BWW Review: WOMAN IN BLACK at ACT Strand

Woman in Black

Written by Susan Hill

Adapted by Stephen Mallatratt

Directed by Robin Herford

A.C.T. Strand

If you haven't had enough of ghosts, spooks and specters this season, run to A.C.T. Strand's captivating production of Dame Susan Hill's 1983 gothic horror story Woman in Black. Adapted to the stage by Stephen Mallatratt, the haunting of a small English town is the second longest-running play in the history of the West End and is now scaring Bay Area audiences in this excellently staged, acted, and directed two-hander.

BWW Review: WOMAN IN BLACK at ACT Strand
Robin Herford and Antony Eden

Set in 1951 London, Woman in Black opens with actor (Antony Eden) attempting to coach a man (Robin Hereford as Arthur Kipps) through the reading of "a story that must be told". The actor has unbridled enthusiasm and is convinced he can make an Olivier out of the very reluctant Kipp. As the two start to rehearse, the wonder of Mallatratt's adaptation shines with the actors assuming the many characters of Kipp's story, time shifting between present and past seamlessly.

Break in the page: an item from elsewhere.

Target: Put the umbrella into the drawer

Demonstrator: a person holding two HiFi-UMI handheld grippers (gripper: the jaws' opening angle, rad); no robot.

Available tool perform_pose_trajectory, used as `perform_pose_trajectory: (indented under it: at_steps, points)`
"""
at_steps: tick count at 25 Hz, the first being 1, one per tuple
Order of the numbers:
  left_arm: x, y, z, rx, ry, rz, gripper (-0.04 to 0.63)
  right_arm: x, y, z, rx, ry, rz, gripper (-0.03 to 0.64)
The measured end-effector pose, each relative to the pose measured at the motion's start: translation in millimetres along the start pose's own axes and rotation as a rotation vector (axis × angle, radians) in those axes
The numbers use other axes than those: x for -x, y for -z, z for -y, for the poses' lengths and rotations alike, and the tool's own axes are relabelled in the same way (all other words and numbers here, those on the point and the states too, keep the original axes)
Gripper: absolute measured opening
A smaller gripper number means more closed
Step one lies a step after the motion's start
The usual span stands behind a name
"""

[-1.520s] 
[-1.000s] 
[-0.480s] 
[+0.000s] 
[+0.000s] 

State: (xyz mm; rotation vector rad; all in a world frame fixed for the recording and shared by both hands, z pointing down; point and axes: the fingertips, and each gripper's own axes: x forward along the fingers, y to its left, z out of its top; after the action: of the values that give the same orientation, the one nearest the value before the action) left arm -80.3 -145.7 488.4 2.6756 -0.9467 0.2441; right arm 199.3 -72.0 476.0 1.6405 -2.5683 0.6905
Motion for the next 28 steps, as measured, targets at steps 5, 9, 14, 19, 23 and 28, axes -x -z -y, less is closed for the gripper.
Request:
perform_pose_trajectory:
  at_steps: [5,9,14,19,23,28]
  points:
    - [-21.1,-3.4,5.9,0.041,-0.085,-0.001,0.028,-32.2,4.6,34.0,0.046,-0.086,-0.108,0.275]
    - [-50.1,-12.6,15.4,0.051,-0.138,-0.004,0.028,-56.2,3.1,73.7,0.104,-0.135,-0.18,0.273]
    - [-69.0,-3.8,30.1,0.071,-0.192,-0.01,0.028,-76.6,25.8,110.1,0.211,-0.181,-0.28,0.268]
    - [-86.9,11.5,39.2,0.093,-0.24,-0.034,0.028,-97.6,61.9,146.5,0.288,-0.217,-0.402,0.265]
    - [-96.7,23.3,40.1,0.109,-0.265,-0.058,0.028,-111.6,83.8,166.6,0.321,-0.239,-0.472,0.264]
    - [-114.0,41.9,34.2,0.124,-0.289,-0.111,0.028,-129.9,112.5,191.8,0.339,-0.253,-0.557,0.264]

Robin Herford (Arthur Kipps) commissioned and directed Mallatratt's original adaptation and has directed and recast every production since, and he owns the role of the burdened and emotionally drained witness to a horrible past. His reluctance to 'perform' his story transforms into a multi-character tour de force. Antony Eden as The Actor is every bit Herford's equal, as the young Kipps, living through the gothic nightmare of 60 years earlier.

BWW Review: WOMAN IN BLACK at ACT Strand
Robin Herford and Antony Eden

The gothic trope of grieving mother avenging the death of a child is common and sets the stage for the scary plotlines excellently executed by Designer Michael Holt, Lighting Designer Anshumann Bhatia, and Sound Designer Sebastian Frost. You really get the sense of the eerie, fog shrouded marshes that surround the inhospitable Eel Marsh House with its creaks and moans.

Audience may come for the scares, but the genius of Woman in Black is the opportunity to see two phenomenal British actors ply their craft speaking in the wondrous Queen's English. Mallatratt's structure of Arthur rehearsing with an actor makes for a perfect play within a play, one of my favorite theatre constructs. Woman in Black is a rare import that must be experienced when one gets the chance.